Since the pictures are not wanted, reproduce only the rest of the records, exactly as given.

BEGIN Dataset entries

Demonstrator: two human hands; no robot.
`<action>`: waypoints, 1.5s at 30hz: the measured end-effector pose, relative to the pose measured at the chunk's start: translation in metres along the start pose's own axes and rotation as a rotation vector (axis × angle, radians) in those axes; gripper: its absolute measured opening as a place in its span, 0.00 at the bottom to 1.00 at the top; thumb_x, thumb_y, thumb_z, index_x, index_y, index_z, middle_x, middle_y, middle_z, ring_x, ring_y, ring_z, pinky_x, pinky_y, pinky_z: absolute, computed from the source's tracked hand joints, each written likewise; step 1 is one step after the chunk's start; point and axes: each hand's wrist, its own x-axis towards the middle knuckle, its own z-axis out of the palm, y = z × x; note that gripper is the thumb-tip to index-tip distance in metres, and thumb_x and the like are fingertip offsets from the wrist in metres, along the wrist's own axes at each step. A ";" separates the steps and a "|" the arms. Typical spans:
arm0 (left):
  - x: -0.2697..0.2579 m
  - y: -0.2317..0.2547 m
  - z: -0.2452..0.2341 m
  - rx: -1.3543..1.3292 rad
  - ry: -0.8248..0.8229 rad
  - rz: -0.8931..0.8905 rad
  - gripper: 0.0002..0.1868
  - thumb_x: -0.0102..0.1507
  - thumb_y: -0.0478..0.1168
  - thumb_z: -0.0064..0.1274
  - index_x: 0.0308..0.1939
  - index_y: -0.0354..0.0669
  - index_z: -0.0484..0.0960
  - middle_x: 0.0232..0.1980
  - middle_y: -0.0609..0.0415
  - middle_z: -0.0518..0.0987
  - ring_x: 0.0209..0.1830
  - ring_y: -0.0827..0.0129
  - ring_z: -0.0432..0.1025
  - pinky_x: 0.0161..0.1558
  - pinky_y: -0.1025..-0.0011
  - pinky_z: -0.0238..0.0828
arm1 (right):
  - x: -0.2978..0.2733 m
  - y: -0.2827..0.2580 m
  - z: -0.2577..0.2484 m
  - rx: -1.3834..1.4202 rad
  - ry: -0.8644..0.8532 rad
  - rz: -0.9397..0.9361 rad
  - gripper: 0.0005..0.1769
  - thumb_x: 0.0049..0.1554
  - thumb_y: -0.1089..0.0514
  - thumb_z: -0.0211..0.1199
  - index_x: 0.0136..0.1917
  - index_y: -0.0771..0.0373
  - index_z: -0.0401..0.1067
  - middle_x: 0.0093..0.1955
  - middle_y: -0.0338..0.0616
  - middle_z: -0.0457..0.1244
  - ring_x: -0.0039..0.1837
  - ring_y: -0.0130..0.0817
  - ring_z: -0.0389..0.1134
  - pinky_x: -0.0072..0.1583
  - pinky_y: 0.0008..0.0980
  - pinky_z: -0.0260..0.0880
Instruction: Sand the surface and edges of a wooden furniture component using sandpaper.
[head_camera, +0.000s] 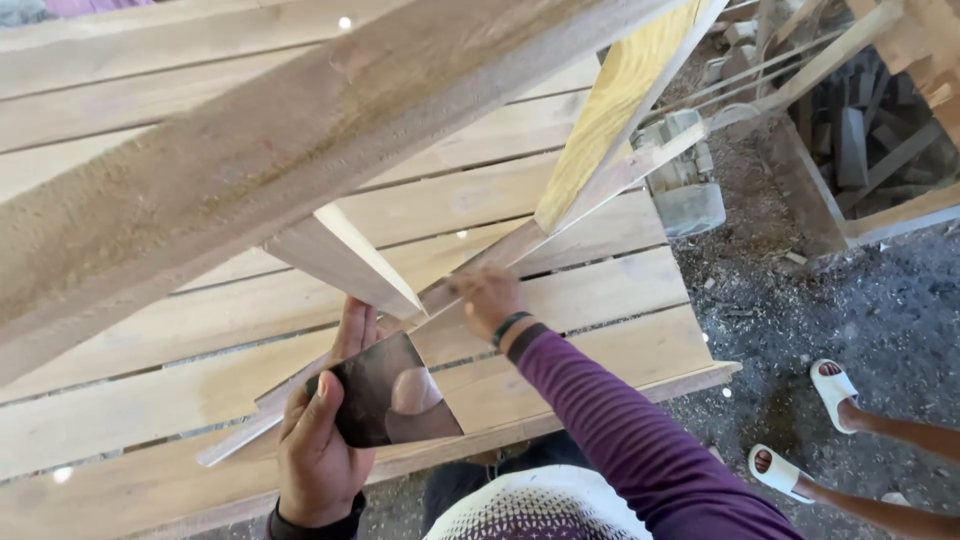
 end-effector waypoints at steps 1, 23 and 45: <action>0.002 0.002 0.001 0.006 0.002 -0.001 0.40 0.73 0.49 0.41 0.77 0.17 0.50 0.86 0.34 0.47 0.88 0.52 0.40 0.82 0.58 0.31 | 0.002 -0.017 -0.006 -0.071 -0.160 -0.074 0.20 0.58 0.61 0.57 0.63 0.50 0.74 0.53 0.40 0.69 0.55 0.40 0.68 0.56 0.45 0.67; -0.001 0.000 -0.005 0.001 -0.040 0.042 0.37 0.74 0.47 0.43 0.74 0.13 0.56 0.88 0.34 0.44 0.90 0.48 0.37 0.84 0.53 0.30 | 0.011 0.032 0.008 -0.322 0.260 -0.092 0.21 0.58 0.57 0.55 0.64 0.54 0.72 0.65 0.39 0.66 0.65 0.40 0.65 0.64 0.48 0.63; -0.003 0.002 -0.003 -0.084 0.008 -0.042 0.39 0.72 0.48 0.42 0.76 0.18 0.51 0.87 0.37 0.45 0.87 0.51 0.41 0.80 0.56 0.36 | -0.003 0.060 -0.012 -0.049 0.194 -0.237 0.19 0.58 0.63 0.54 0.58 0.49 0.78 0.59 0.34 0.69 0.61 0.35 0.67 0.66 0.50 0.59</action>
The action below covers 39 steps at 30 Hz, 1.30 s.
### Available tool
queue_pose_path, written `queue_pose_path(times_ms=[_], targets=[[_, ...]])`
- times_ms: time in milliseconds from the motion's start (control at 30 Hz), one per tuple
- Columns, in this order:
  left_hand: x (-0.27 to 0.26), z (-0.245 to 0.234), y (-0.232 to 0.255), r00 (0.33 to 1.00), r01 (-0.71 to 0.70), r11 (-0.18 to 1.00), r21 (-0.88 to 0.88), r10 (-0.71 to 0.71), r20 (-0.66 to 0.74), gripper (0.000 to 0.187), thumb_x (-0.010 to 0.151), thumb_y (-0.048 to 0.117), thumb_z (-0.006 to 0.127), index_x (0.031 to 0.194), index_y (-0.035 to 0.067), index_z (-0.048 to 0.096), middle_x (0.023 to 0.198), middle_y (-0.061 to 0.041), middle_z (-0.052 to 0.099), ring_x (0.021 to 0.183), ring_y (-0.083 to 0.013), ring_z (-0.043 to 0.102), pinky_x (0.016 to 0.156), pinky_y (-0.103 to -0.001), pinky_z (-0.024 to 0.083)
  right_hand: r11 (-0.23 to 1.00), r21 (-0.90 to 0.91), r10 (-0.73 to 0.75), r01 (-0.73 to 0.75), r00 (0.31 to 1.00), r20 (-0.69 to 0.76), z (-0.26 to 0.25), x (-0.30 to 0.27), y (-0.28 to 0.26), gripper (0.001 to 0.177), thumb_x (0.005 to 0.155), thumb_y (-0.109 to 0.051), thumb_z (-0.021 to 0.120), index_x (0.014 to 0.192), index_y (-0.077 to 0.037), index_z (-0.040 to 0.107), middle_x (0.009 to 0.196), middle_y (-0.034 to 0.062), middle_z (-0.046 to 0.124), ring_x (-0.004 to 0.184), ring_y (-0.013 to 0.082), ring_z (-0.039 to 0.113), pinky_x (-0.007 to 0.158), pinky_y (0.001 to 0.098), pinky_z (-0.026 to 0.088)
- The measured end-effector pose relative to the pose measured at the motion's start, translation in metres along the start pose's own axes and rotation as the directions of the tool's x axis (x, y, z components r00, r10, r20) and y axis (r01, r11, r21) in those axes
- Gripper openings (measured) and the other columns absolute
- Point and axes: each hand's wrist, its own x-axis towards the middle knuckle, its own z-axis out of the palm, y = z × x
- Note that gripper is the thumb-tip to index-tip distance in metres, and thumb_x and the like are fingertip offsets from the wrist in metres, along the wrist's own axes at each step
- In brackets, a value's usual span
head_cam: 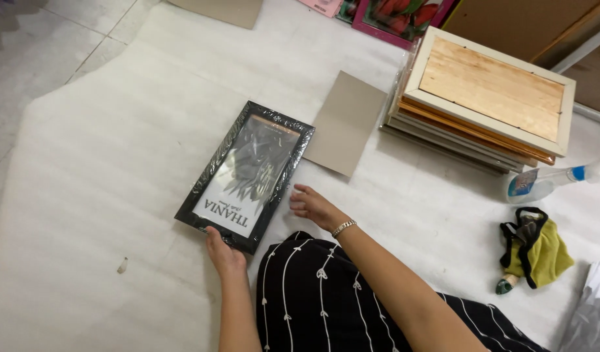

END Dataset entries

(Exercise response)
Demonstrator: two human hands; no robot.
`<action>`: waypoints, 1.5s at 30hz: the measured end-effector pose, relative to the pose measured at the chunk's start: translation in metres along the start pose's own axes and rotation as a rotation vector (axis × angle, radians) in those axes; gripper: its absolute measured opening as a place in its span, 0.00 at the bottom to 1.00 at the top; thumb_x, thumb_y, thumb_z, index_x, index_y, index_z, middle_x, middle_y, middle_z, ring_x, ring_y, ring_z, pinky_x, pinky_y, pinky_z: absolute, computed from the source's tracked hand joints, each written likewise; step 1 is one step after the chunk's start; point and axes: each hand's wrist, its own x-axis towards the middle knuckle, its own z-axis out of the palm, y = z × x; note that gripper is the thumb-tip to index-tip distance in metres, and thumb_x and the like are fingertip offsets from the wrist in metres, along the wrist's own axes at each step. A ";" separates the steps and a "|" the arms. Typical spans:
arm0 (left):
  - x: -0.2697..0.2579 m
  - y: -0.2317..0.2547 m
  - z: -0.2452..0.2341 m
  - rx: -1.3543..1.3292 rad
  - ry: -0.8248..0.8229 rad
  - rz: -0.8931..0.8905 rad
  - gripper: 0.0002..0.1868
  - thumb_x: -0.0102..0.1507
  - thumb_y: -0.0478..0.1168
  - thumb_z: -0.0064..0.1274
  - index_x: 0.0308..0.1939
  - index_y: -0.0354..0.0669
  - index_z: -0.0484..0.0960
  - middle_x: 0.0232..0.1980
  - middle_y: -0.0609..0.0415
  - middle_z: -0.0518..0.0987
  - ring_x: 0.0209..0.1830
  - ring_y: -0.0827..0.0129
  - ring_z: -0.0432..0.1025
  - pinky_x: 0.0161..0.1558
  - pinky_y: -0.1025..-0.0011
  - pinky_z: -0.0238..0.0828
arm1 (right):
  - x: -0.2978..0.2733 m
  - y: -0.2827..0.2580 m
  - z: -0.2577..0.2484 m
  - rx: -1.3834..1.4202 rad
  - ry: -0.8644..0.8532 rad
  - rz: -0.9397..0.9361 rad
  - gripper: 0.0005..0.1769
  - thumb_x: 0.0049..0.1554
  - thumb_y: -0.1089..0.0514
  - thumb_z: -0.0211..0.1199
  - index_x: 0.0136..0.1917
  - index_y: -0.0771..0.0373
  - index_z: -0.0401..0.1067
  - middle_x: 0.0093..0.1955
  - middle_y: -0.0338..0.0616
  - middle_z: -0.0457..0.1244
  - ring_x: -0.0039..0.1837
  - ring_y: -0.0130..0.0817
  - ring_z: -0.0389..0.1134
  - pinky_x: -0.0072..0.1583
  - pinky_y: 0.0008..0.0980
  - pinky_z: -0.0260..0.0880
Instruction: Sand the surface and edges of a wooden furniture component using sandpaper.
[head_camera, +0.000s] 
 end-effector waypoints at steps 1, 23 and 45: <action>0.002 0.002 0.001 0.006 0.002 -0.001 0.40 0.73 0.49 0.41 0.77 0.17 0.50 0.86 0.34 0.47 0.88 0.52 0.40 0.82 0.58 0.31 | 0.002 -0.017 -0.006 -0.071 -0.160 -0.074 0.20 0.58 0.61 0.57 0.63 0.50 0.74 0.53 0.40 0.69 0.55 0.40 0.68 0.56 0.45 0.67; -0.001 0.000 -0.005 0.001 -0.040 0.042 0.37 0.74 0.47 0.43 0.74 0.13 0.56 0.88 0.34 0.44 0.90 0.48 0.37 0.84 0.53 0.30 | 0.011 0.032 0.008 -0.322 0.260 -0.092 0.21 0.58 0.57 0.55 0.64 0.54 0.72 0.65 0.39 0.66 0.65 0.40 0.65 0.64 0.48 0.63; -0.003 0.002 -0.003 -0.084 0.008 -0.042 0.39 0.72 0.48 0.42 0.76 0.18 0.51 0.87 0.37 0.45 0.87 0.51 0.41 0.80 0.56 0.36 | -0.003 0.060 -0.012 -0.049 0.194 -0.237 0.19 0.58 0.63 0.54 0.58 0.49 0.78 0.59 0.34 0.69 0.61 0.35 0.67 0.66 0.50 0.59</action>
The action below covers 39 steps at 30 Hz, 1.30 s.
### Available tool
queue_pose_path, written `queue_pose_path(times_ms=[_], targets=[[_, ...]])`
- times_ms: time in milliseconds from the motion's start (control at 30 Hz), one per tuple
- Columns, in this order:
  left_hand: x (-0.27 to 0.26), z (-0.245 to 0.234), y (-0.232 to 0.255), r00 (0.33 to 1.00), r01 (-0.71 to 0.70), r11 (-0.18 to 1.00), r21 (-0.88 to 0.88), r10 (-0.71 to 0.71), r20 (-0.66 to 0.74), gripper (0.000 to 0.187), thumb_x (-0.010 to 0.151), thumb_y (-0.048 to 0.117), thumb_z (-0.006 to 0.127), index_x (0.031 to 0.194), index_y (-0.035 to 0.067), index_z (-0.048 to 0.096), middle_x (0.023 to 0.198), middle_y (-0.061 to 0.041), middle_z (-0.052 to 0.099), ring_x (0.021 to 0.183), ring_y (-0.083 to 0.013), ring_z (-0.043 to 0.102), pinky_x (0.016 to 0.156), pinky_y (-0.103 to -0.001), pinky_z (-0.024 to 0.083)
  right_hand: r11 (-0.23 to 1.00), r21 (-0.90 to 0.91), r10 (-0.73 to 0.75), r01 (-0.73 to 0.75), r00 (0.31 to 1.00), r20 (-0.69 to 0.76), z (-0.26 to 0.25), x (-0.30 to 0.27), y (-0.28 to 0.26), gripper (0.001 to 0.177), thumb_x (0.005 to 0.155), thumb_y (-0.109 to 0.051), thumb_z (-0.021 to 0.120), index_x (0.014 to 0.192), index_y (-0.077 to 0.037), index_z (-0.040 to 0.107), middle_x (0.009 to 0.196), middle_y (-0.034 to 0.062), middle_z (-0.046 to 0.124), ring_x (-0.004 to 0.184), ring_y (-0.013 to 0.082), ring_z (-0.039 to 0.113), pinky_x (-0.007 to 0.158), pinky_y (0.001 to 0.098), pinky_z (-0.026 to 0.088)
- The measured end-effector pose relative to the pose measured at the motion's start, translation in metres along the start pose's own axes and rotation as the directions of the tool's x axis (x, y, z components r00, r10, r20) and y axis (r01, r11, r21) in those axes
- Gripper openings (measured) and the other columns absolute
- Point and axes: each hand's wrist, its own x-axis towards the middle knuckle, its own z-axis out of the palm, y = z × x
- Note that gripper is the thumb-tip to index-tip distance in metres, and thumb_x and the like are fingertip offsets from the wrist in metres, along the wrist's own axes at each step
- In brackets, a value's usual span
head_cam: 

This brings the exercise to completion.